LÉ Cliona was a in the Irish Naval Service. She was named after Cliodhna, an ancient Irish goddess of love; she was the former HMS Bellwort. She was one of three Flowers sold to Ireland in 1946 and was handed over to the Irish Naval Service on 3 February 1947 and commissioned Cliona by Lieutenant Walter J. Reidy the same day. She was sold to Haulbowline Industries for scrap on 4 November 1970.

== Construction ==
Bellwort was built by George Brown & Co of Greenock, Scotland. After wartime service in the Royal Navy she was handed over to the Naval Service on 3 February 1947 and commissioned Cliona by Lieutenant Walter J. Reidy the same day. She was sold to Haulbowline Industries for scrap and was removed to Passage West on 4 November 1970.

== Service history ==
From March 1942 onwards Bellwort served with close escort groups on South Atlantic convoys, stationed at Freetown. In three years Bellwort sailed with 42 trade convoys (outbound and homebound), contributing to the safe and timely arrival of more than 800 merchant ships. She was involved in one major convoy battle, around Convoy TS 37 in April 1943, which saw the loss of seven ships in one night. With the end of hostilities Bellwort was decommissioned and in 1946 she was sold.

==Fire incident==
On 29 May 1962, Cliona was participating in an annual exercise south off Roches Point. Cliona had a press party including a number of RTÉ cameras embarked to do some filming for the new national broadcaster. The ship initially carried out a successful Hedgehog mortar exercise. During her second pattern of depth charges, she suffered a premature explosion from a charge dropped from the port stern rail. The resulting explosion lifted the stern of the ship out of the water and the concussion ruptured fuel oil feed pipes in the after boiler room.

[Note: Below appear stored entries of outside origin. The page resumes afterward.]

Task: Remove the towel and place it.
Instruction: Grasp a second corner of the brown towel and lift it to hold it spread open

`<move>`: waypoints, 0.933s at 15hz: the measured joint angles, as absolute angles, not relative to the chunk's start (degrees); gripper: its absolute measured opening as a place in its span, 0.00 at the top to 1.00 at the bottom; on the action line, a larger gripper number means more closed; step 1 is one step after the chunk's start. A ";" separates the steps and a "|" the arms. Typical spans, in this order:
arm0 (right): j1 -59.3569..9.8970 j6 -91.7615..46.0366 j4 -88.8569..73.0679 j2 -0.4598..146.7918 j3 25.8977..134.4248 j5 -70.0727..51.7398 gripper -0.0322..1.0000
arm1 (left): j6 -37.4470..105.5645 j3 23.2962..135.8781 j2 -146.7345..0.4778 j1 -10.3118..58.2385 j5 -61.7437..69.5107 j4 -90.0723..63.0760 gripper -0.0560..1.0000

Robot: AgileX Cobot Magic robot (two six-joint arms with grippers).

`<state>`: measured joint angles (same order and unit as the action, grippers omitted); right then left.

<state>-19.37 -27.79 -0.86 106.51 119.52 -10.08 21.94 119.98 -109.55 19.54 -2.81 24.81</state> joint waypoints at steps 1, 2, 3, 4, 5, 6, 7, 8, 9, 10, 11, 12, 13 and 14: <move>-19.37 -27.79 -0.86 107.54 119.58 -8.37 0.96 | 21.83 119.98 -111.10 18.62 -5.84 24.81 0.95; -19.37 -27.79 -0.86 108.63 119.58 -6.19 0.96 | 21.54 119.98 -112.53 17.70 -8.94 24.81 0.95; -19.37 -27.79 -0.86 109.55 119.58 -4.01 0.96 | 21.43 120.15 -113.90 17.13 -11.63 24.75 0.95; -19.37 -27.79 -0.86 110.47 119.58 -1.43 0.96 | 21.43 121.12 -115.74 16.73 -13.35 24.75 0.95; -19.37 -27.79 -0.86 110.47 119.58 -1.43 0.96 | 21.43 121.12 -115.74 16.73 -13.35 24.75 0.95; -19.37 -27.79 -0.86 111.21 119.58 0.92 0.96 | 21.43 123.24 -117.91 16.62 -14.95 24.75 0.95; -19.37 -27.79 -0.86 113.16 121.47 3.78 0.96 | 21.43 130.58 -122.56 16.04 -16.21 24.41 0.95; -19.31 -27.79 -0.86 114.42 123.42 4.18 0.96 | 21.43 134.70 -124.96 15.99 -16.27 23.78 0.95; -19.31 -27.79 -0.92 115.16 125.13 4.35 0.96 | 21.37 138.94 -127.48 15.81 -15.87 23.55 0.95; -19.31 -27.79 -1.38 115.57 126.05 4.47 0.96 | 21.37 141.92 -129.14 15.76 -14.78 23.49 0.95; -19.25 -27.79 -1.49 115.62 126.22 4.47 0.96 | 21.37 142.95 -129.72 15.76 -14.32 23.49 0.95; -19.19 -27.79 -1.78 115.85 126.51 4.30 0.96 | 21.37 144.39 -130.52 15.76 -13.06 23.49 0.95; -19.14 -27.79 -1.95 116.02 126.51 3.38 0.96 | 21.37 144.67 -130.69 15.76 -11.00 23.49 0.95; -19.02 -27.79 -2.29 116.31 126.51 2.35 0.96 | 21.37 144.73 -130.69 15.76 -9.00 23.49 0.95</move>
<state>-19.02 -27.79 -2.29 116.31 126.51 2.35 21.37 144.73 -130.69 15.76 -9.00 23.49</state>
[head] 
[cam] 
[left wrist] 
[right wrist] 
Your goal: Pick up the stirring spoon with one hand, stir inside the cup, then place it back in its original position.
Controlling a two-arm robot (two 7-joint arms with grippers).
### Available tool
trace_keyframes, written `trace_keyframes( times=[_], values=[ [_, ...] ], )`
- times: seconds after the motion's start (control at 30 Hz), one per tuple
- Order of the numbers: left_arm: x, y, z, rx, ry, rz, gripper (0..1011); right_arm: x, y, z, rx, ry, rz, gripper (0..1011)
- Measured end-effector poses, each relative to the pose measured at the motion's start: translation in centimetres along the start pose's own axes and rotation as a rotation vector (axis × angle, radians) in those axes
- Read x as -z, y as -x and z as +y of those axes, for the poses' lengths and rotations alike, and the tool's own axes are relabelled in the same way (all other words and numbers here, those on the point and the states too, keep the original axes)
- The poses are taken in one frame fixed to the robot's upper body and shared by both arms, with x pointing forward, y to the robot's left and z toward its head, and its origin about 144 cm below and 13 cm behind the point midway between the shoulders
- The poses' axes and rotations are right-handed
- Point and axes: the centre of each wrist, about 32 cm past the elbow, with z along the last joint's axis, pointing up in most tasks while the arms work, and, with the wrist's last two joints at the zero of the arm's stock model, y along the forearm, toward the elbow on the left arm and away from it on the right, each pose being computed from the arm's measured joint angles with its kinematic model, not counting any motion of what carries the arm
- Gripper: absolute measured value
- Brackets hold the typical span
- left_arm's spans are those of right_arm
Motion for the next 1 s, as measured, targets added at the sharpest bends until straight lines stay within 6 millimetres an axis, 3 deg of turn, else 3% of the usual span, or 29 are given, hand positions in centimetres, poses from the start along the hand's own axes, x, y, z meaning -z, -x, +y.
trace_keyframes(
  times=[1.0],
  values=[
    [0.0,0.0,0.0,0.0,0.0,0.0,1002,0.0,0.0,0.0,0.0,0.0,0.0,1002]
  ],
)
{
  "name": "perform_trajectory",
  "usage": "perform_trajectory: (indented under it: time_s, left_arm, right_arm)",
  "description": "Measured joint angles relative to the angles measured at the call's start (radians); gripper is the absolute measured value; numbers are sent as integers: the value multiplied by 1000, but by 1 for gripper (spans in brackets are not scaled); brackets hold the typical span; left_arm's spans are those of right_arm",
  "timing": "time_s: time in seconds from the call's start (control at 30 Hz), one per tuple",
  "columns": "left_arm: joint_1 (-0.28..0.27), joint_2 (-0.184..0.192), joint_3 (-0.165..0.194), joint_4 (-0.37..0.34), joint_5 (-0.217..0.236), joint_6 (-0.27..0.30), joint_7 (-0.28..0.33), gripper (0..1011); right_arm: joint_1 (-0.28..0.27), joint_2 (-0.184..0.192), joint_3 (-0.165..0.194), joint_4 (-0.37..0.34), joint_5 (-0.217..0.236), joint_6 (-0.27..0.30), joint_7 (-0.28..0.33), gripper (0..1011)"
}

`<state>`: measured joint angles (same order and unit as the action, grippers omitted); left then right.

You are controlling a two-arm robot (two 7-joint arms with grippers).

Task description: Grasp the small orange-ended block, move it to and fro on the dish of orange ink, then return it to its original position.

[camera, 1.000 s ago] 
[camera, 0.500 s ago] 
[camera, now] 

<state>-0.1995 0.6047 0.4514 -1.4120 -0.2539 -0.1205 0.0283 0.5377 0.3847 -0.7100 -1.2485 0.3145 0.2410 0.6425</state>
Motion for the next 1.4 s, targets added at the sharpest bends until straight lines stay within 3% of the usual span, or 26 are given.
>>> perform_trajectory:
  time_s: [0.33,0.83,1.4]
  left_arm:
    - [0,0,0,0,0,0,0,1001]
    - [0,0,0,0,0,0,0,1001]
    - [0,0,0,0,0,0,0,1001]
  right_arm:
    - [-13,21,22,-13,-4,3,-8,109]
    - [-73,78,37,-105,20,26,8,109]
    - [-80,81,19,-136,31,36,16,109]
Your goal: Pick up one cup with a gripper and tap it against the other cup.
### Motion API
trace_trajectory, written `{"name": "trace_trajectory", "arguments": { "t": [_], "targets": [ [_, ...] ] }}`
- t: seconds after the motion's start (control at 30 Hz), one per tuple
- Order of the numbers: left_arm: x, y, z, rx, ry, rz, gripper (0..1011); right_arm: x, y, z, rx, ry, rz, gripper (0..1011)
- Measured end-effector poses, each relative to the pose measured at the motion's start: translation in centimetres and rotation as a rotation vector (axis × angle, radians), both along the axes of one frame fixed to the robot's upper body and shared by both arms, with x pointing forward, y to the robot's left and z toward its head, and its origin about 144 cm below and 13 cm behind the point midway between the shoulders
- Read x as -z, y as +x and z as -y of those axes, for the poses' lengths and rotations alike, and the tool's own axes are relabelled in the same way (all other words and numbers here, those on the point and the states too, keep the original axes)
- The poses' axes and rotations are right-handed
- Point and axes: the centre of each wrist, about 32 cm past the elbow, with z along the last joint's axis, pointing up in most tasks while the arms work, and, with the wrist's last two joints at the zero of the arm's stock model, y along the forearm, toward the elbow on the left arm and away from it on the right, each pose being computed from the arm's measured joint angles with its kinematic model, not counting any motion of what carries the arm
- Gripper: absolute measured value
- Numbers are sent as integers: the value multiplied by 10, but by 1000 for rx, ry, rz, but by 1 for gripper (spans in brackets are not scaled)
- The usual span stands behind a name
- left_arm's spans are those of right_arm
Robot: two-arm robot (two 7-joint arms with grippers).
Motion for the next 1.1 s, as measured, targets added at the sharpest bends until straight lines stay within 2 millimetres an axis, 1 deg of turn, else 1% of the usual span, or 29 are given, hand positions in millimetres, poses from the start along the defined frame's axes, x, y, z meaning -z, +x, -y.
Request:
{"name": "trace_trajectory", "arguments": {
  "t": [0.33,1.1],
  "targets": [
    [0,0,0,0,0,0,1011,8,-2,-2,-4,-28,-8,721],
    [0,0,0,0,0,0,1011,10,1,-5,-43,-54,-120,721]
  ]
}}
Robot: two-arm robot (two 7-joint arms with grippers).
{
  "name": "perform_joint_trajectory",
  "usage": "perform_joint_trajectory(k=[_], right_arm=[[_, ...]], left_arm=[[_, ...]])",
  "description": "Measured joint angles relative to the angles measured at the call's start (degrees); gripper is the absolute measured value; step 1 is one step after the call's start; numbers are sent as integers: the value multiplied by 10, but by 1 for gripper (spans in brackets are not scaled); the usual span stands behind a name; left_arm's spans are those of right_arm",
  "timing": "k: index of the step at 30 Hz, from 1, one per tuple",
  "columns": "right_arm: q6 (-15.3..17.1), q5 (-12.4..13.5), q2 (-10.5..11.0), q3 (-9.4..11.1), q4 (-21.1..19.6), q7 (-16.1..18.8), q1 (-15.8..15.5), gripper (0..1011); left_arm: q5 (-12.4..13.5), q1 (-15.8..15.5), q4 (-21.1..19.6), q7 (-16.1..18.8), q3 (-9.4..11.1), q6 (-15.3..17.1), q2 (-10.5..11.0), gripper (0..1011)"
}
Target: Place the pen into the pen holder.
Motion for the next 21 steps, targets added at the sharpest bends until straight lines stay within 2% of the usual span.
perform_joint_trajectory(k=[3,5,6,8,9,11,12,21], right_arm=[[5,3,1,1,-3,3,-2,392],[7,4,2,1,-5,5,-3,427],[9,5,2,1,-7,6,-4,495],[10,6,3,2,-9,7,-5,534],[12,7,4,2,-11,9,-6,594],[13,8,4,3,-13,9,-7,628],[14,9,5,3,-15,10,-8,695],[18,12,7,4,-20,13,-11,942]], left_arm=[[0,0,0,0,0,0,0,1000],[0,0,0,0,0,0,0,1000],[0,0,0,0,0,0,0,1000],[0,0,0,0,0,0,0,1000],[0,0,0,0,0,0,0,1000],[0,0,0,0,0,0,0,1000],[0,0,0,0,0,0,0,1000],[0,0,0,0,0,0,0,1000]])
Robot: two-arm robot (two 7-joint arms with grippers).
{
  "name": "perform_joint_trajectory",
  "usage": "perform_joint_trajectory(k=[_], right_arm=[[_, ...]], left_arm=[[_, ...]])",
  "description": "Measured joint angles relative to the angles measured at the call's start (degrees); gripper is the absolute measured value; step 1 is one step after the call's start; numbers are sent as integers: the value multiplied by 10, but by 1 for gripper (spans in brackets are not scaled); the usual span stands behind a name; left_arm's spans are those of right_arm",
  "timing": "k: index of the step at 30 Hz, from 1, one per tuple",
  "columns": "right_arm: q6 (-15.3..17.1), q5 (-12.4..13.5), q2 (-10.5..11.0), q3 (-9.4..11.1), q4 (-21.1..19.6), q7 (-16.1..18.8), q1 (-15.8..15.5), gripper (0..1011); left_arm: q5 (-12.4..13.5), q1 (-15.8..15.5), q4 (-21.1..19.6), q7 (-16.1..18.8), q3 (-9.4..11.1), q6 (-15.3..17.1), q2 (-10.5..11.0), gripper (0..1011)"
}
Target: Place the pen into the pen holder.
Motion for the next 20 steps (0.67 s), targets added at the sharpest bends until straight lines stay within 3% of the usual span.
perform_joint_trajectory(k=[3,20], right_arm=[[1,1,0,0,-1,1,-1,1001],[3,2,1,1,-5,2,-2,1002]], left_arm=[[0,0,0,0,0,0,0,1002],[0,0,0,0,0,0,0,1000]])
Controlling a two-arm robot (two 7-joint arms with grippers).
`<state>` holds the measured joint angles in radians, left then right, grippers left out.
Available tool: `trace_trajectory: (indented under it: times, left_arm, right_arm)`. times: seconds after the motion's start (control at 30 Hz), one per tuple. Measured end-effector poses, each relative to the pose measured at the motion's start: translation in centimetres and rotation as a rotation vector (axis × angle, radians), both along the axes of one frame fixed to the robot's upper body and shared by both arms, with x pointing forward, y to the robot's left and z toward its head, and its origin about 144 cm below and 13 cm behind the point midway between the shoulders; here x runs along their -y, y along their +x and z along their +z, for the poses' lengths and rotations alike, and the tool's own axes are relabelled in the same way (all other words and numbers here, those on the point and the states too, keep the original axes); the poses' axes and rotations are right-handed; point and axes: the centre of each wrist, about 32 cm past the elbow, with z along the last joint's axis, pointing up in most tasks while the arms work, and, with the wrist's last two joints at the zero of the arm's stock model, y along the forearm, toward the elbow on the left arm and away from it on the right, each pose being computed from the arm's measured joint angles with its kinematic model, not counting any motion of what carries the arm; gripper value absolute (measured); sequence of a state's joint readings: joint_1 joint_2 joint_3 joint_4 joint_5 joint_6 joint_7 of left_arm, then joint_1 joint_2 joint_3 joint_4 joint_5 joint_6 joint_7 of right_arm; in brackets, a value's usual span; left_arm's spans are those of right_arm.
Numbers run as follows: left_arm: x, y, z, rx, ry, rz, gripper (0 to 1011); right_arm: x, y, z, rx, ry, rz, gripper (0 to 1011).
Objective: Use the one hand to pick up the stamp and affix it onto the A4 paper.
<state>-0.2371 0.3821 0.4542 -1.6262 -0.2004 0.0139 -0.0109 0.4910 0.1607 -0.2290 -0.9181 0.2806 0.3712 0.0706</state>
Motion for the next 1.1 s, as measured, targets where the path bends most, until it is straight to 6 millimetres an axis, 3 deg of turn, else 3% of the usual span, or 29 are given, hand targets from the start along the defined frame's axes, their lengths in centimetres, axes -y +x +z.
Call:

The leaking oil resulted in a serious fire which rapidly accelerated out of control. Stoker William Mynes closed the feed valves, isolating the supply of fuel to the fire. The Executive Officer, Lt. Pat O'Mahony, then entered the aft boiler room where he fought the fire for at least another thirty minutes. The fire was eventually extinguished, despite the Marine Rescue Coordination centre dispatching an oceangoing tugboat, Clonmel to the scene to assist, Cliona was able to proceed to Haulbowline under her own steam for an investigation and repairs. At the time, neither Mynes or O'Mahoney were recognised for the bravery they showed in their fire fighting effort. However, 'scrolls of commendation' were issued in recognition of the crew member's efforts some decades later.